=== DATASET ===
┌──
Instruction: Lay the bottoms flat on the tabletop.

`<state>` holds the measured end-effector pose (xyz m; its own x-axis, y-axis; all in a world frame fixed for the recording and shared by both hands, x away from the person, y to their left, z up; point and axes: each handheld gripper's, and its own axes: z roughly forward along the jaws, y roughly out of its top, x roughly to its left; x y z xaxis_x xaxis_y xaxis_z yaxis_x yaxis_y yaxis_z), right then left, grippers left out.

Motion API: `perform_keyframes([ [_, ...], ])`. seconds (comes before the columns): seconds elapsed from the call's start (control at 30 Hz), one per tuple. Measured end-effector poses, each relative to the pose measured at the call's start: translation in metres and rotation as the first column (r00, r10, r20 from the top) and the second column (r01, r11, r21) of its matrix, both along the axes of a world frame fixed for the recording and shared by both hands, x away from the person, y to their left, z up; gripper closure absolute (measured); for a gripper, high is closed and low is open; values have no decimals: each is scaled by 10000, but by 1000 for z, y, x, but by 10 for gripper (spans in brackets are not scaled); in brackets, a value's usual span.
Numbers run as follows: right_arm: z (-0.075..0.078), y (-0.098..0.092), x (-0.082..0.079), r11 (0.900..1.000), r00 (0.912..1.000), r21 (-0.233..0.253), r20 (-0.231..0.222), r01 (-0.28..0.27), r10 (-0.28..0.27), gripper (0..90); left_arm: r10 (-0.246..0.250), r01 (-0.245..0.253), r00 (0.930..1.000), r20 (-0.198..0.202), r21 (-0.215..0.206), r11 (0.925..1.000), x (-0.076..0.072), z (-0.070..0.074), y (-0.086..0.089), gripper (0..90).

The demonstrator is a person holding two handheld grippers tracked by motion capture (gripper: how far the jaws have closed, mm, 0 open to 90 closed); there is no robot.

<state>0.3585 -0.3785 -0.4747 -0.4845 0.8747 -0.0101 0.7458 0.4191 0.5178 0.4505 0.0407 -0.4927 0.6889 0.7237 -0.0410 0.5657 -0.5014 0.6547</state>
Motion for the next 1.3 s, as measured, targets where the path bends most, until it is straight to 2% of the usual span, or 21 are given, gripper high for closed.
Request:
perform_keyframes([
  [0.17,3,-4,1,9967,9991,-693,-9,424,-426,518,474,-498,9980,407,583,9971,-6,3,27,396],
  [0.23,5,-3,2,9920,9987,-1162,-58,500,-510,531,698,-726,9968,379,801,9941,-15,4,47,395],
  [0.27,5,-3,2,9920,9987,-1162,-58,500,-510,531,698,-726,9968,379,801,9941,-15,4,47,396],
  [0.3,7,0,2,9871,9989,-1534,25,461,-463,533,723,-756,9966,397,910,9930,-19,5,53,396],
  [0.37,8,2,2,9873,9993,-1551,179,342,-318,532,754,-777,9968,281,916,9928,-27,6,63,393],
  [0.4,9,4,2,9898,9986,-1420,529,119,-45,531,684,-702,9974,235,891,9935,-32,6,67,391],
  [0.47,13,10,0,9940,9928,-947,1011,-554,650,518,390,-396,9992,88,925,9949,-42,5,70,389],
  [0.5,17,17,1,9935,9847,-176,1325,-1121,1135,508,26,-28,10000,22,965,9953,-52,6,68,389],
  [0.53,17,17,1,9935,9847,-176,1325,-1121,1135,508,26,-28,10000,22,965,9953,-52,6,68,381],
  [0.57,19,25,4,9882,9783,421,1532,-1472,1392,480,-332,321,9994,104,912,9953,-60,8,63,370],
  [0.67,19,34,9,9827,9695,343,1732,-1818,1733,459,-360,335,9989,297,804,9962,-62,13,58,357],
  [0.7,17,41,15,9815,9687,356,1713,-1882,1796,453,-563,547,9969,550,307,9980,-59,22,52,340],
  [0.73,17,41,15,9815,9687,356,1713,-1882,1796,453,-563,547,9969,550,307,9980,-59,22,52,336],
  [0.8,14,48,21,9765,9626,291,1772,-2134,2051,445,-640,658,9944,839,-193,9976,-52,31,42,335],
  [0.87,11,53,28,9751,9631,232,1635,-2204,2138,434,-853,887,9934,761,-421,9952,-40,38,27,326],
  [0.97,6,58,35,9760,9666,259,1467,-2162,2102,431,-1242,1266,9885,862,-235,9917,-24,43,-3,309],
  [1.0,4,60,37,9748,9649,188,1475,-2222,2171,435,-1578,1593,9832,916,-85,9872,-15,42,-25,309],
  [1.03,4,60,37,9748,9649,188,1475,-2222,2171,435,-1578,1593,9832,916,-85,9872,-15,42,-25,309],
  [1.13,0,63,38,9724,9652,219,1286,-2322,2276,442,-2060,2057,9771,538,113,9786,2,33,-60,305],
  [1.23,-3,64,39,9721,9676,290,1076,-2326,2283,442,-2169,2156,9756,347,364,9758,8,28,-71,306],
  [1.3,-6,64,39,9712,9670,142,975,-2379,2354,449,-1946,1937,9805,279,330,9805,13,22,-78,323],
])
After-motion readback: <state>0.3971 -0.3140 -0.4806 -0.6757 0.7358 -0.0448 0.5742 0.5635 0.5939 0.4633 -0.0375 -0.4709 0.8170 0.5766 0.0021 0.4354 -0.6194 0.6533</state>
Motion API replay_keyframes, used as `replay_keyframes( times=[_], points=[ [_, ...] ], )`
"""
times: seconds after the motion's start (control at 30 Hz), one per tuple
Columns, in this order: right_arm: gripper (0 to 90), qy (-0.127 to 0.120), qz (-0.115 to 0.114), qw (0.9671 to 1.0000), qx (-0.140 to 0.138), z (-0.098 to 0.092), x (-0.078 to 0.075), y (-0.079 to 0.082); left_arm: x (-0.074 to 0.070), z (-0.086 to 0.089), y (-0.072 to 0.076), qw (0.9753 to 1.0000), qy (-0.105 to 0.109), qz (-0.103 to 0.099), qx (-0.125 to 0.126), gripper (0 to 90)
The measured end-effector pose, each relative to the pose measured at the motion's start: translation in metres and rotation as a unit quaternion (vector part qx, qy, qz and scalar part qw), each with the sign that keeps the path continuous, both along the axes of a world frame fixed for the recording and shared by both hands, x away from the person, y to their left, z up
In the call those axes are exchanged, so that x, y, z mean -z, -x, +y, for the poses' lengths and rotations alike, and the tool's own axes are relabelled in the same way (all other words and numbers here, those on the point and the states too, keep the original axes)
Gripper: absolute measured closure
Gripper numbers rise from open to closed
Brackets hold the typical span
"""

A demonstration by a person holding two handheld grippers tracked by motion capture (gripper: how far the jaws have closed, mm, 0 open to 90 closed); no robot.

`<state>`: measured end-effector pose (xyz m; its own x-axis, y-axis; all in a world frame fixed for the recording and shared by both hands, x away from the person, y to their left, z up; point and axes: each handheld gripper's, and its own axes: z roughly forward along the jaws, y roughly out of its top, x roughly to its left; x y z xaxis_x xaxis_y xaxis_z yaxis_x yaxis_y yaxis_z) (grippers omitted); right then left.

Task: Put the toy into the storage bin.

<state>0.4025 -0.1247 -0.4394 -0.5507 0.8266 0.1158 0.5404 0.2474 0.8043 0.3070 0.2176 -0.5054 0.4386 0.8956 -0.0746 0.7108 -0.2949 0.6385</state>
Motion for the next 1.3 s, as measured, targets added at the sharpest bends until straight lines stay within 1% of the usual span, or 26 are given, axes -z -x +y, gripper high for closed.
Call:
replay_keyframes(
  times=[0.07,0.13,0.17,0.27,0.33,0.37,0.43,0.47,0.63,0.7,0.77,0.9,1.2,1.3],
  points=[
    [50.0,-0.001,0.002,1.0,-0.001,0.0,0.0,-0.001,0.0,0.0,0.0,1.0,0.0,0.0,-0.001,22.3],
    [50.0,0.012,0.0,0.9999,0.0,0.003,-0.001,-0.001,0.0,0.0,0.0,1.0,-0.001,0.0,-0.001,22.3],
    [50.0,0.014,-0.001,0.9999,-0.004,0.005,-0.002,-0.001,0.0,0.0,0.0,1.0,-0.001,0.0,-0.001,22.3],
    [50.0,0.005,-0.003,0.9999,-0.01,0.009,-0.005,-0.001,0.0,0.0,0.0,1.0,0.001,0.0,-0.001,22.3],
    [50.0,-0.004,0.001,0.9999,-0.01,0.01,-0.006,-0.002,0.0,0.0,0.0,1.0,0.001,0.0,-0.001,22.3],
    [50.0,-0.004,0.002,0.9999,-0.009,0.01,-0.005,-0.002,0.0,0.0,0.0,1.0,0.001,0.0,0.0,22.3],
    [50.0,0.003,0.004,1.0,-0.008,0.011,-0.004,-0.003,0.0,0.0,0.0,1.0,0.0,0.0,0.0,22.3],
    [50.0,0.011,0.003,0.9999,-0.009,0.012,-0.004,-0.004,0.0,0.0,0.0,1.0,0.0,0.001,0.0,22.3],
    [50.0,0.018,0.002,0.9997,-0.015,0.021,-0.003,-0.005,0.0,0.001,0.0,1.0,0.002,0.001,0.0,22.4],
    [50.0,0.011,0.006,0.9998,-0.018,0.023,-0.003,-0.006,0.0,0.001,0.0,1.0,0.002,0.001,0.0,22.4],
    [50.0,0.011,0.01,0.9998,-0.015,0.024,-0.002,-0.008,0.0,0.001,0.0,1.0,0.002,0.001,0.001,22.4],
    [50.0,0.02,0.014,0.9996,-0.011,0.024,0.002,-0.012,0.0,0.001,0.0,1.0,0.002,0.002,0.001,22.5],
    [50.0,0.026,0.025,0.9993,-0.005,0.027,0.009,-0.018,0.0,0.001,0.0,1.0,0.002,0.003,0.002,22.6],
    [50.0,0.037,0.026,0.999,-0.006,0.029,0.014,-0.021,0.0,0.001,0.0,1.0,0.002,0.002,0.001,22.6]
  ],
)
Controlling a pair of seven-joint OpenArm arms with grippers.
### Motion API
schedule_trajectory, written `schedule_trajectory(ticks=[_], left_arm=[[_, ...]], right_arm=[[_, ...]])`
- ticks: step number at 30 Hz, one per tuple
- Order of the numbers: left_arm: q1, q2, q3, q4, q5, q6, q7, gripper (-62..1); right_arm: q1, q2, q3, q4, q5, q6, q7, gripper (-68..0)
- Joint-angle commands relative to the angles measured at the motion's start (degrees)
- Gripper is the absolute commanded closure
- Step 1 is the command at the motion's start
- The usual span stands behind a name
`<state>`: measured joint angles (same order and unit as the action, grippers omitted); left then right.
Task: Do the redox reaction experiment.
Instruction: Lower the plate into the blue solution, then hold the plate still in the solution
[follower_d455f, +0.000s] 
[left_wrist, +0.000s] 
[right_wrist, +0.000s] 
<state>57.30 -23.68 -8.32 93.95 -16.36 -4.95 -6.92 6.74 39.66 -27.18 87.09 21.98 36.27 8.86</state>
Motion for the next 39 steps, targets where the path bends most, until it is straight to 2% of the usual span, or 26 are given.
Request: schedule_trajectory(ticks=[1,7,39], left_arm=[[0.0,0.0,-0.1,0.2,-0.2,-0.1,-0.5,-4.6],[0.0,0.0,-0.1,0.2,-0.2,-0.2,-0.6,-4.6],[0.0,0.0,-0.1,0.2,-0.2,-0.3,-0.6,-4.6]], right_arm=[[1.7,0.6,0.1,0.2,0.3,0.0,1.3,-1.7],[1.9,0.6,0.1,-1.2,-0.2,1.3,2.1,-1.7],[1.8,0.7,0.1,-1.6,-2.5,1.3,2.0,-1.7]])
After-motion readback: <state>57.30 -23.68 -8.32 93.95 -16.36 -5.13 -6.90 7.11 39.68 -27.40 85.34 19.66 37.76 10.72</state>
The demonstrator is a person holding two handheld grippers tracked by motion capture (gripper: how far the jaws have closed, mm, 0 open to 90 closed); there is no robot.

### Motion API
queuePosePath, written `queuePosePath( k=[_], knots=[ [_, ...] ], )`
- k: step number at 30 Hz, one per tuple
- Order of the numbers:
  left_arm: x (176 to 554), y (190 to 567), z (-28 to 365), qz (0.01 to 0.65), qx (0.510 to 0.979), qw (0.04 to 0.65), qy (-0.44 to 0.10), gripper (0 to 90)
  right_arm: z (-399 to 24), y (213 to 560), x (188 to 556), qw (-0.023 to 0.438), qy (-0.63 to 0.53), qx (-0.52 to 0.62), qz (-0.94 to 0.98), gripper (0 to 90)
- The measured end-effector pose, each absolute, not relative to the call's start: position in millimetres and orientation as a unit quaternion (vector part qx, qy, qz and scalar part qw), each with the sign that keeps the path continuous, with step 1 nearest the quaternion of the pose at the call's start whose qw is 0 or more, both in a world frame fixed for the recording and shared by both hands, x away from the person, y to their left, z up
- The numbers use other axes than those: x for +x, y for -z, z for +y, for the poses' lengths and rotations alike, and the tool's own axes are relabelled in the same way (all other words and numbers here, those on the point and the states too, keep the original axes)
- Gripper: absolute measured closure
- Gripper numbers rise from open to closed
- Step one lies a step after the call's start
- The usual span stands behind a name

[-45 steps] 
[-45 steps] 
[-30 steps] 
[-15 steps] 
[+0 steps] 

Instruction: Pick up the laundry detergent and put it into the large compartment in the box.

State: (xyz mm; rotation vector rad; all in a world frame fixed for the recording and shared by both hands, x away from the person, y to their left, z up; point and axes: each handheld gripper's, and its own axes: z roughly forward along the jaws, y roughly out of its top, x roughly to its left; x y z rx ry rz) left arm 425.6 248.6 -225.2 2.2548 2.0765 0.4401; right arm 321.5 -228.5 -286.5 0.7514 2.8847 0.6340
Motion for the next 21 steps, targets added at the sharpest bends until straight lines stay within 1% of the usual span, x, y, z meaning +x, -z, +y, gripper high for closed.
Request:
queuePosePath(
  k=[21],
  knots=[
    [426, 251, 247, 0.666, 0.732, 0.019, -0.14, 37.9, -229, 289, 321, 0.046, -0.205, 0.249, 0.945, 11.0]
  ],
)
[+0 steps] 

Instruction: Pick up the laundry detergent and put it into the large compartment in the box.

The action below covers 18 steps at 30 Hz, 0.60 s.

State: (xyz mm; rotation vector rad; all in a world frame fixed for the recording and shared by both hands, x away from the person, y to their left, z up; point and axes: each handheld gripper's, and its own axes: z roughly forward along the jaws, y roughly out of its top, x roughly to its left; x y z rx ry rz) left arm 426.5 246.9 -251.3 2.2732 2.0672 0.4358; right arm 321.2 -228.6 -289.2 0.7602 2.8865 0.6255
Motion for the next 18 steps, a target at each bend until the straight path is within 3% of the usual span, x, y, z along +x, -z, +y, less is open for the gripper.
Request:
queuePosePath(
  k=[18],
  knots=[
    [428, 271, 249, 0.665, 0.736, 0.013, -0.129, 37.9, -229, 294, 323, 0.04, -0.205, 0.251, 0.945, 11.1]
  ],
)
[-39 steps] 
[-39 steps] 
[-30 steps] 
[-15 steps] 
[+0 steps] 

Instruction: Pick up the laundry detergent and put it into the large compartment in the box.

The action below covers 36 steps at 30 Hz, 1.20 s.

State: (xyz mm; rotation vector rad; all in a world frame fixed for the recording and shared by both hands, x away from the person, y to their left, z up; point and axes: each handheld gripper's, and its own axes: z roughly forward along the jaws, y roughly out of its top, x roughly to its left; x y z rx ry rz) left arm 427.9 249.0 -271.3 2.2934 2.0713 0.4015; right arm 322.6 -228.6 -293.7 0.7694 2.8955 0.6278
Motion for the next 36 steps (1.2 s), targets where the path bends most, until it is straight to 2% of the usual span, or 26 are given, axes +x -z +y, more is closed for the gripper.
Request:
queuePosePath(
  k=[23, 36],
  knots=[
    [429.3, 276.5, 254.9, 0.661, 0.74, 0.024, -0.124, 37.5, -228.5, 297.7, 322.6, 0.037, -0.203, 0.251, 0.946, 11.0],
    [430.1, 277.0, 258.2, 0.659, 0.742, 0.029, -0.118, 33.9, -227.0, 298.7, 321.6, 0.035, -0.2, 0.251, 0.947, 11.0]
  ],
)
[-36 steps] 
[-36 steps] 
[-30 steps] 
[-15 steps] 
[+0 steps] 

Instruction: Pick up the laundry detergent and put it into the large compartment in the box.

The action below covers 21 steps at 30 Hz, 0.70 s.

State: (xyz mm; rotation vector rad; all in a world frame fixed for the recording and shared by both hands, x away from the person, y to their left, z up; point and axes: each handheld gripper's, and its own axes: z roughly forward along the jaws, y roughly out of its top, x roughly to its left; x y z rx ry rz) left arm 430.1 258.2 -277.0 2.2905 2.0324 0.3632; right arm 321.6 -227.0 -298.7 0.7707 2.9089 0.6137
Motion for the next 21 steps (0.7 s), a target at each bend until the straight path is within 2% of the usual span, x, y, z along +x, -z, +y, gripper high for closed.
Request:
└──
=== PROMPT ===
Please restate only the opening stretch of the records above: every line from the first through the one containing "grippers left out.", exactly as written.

=== RESULT OF THE EXERCISE ===
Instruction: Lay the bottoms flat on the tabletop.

`<state>` holds the measured end-effector pose (xyz m; its own x-axis, y-axis; all in a world frame fixed for the recording and shared by both hands, x away from the person, y to their left, z up; point and axes: each handheld gripper's, and its own axes: z roughly forward along the jaws, y roughly out of its top, x roughly to its left; x y z xaxis_x xaxis_y xaxis_z yaxis_x yaxis_y yaxis_z), right then left, grippers left out.

No more work is left in this exercise.